═════ Source material ═════

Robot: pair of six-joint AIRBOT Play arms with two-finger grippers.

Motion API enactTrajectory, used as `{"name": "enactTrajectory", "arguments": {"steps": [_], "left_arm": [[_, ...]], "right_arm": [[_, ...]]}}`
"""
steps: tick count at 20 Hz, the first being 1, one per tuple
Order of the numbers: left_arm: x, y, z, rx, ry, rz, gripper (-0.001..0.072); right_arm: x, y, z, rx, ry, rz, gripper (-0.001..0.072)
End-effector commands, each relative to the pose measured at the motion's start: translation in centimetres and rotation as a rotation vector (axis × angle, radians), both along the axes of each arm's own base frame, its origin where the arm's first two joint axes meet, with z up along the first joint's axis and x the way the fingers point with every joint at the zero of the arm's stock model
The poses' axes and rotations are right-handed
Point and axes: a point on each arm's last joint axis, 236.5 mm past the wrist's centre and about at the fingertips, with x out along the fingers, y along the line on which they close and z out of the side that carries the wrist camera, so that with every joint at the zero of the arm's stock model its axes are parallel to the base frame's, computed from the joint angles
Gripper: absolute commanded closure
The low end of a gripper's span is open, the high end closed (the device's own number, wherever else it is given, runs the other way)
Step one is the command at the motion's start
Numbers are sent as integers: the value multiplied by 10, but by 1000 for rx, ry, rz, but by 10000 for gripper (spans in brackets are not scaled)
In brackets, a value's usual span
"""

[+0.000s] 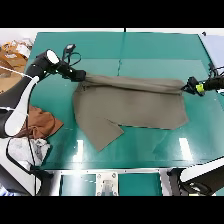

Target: Fold the shirts.

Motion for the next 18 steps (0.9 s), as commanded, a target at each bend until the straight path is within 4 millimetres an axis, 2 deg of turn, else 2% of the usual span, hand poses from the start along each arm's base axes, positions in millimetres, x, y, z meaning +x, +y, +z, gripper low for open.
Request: {"name": "enactTrajectory", "arguments": {"steps": [1,4,5,6,7,8,10,11,12,13,14,18], "left_arm": [[-20,-7,-23,-23,116,-28,680],[-34,-16,-24,-69,187,-30,679],[-43,-17,-25,-73,230,-25,646],[-55,-16,-25,-68,280,-43,306],[-66,-15,-24,-59,324,-60,83],[-78,-13,-21,-48,368,-80,107],[-98,-2,-15,8,449,-114,107],[-106,5,-10,36,490,-115,108],[-112,9,-5,54,512,-130,109],[-117,11,3,63,535,-136,288],[-121,12,10,67,548,-152,683],[-135,13,28,69,599,-164,681]], "right_arm": [[-30,7,-22,21,99,29,699],[-24,4,-20,9,82,21,698],[-22,1,-16,5,74,20,662],[-21,-3,-9,3,70,23,503],[-24,-8,-2,9,81,16,417],[-31,-17,7,15,111,2,418],[-50,-30,24,48,175,-19,421],[-61,-34,30,77,208,-41,457],[-73,-38,34,105,237,-58,639],[-82,-39,36,125,260,-70,698],[-92,-38,39,144,281,-83,698],[-126,-18,53,148,284,-114,698]]}}
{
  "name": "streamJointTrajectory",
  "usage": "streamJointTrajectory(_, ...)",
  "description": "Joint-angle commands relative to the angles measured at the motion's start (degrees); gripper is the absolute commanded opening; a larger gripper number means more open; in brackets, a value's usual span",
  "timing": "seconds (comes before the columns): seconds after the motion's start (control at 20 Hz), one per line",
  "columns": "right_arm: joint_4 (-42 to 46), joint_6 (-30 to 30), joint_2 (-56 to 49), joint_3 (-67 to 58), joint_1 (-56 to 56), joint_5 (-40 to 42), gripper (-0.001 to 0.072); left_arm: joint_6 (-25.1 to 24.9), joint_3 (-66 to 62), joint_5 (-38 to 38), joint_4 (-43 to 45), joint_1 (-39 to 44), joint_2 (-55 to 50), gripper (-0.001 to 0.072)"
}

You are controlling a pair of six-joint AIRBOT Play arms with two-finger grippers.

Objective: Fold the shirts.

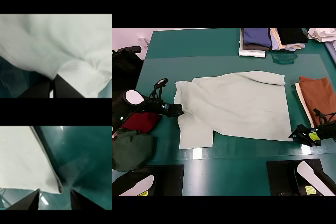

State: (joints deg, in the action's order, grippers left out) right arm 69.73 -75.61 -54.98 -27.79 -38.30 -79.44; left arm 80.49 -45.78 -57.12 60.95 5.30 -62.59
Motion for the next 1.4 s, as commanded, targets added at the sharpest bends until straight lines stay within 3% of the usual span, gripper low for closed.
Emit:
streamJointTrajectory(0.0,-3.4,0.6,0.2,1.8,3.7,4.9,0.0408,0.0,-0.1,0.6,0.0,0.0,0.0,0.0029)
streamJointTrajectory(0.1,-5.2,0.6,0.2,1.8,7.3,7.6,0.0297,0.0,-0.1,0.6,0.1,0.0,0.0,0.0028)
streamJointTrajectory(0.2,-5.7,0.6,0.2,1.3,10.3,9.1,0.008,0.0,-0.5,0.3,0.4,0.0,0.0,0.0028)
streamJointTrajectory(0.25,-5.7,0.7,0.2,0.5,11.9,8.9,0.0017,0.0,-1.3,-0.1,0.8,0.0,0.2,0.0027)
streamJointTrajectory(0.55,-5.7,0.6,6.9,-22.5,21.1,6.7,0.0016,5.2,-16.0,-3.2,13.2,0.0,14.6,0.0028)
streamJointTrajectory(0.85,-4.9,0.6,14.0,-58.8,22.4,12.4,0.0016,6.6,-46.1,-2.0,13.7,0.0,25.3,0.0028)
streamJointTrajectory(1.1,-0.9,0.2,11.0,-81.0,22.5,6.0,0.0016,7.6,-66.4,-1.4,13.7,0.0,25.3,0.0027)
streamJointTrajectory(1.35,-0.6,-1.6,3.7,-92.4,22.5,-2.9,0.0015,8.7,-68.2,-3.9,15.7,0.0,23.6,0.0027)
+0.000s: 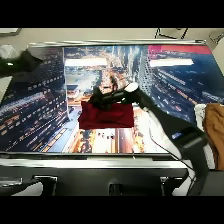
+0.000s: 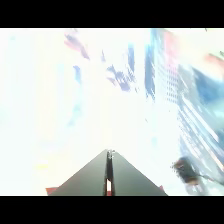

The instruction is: Fold the clothes and pants, and hang the long-sleeved shirts on hangers.

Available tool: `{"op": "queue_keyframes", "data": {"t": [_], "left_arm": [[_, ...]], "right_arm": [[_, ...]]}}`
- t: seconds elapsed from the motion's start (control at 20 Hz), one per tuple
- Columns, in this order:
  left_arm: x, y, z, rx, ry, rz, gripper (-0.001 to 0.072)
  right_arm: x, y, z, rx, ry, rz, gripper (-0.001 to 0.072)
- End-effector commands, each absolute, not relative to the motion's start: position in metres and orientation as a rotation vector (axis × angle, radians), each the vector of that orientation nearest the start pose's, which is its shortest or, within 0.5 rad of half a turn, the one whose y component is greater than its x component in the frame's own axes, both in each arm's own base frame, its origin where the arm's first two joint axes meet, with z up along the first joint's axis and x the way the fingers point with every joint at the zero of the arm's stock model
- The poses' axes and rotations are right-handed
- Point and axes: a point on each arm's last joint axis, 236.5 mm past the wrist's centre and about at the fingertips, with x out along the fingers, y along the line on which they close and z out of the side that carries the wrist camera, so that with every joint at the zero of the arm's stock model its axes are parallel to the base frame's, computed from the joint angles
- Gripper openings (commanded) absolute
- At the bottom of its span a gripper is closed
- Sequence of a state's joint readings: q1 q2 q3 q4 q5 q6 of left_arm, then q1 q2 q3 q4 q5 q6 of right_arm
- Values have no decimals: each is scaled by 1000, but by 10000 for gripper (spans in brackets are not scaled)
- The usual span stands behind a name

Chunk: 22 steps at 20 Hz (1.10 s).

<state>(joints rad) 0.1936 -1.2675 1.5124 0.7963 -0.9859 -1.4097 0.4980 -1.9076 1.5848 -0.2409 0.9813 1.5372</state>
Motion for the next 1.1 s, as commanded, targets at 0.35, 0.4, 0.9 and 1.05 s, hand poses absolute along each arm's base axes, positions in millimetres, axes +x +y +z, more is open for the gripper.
{"op": "queue_keyframes", "data": {"t": [0.35,0.4,0.9,1.05], "left_arm": [[435,-32,270,-429,540,-312,26],[435,-32,270,-425,540,-314,27],[435,-32,270,-423,540,-315,27],[435,-32,270,-423,539,-314,27]], "right_arm": [[480,298,28,910,1263,672,687],[473,250,14,823,1345,572,684],[393,183,-91,741,1642,432,610],[403,205,-91,862,1613,496,566]]}}
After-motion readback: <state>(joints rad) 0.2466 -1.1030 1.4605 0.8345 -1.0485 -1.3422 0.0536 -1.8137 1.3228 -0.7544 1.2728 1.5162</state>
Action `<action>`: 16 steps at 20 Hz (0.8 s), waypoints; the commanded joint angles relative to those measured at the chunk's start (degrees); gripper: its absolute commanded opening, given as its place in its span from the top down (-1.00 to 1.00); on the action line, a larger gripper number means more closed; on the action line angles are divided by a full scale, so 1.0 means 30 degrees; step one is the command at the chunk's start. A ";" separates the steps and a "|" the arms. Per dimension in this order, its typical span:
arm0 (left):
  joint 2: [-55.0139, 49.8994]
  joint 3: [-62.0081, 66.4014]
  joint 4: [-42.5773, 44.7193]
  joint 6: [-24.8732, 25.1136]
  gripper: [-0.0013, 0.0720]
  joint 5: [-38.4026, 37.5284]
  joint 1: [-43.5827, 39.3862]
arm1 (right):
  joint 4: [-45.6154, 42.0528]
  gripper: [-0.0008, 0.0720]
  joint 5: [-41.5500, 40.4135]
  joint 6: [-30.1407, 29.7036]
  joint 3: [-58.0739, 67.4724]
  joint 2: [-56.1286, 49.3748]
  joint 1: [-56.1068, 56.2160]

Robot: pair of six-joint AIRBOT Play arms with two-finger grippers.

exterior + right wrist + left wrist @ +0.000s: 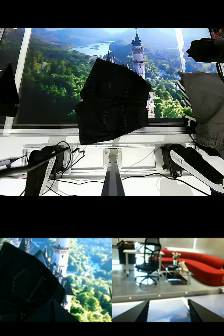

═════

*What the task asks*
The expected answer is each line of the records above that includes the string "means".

*Output for this task*
  "description": "Joint-angle commands relative to the angles measured at the motion's start (degrees); gripper is the absolute commanded opening; a larger gripper number means more open; in brackets, a value's usual span",
Action `<action>`: 16 steps at 20 Hz (0.8 s), waypoints; the commanded joint angles relative to those measured at the chunk's start (degrees); gripper: its absolute commanded opening, given as its place in its span from the top down (-1.00 to 1.00); on the action line, a larger gripper number means more closed; on the action line angles are divided by a full scale, so 1.0 means 30 degrees; step one is the command at the chunk's start. A ";" separates the steps and a "|" the arms. Per dimension in this order, its typical span:

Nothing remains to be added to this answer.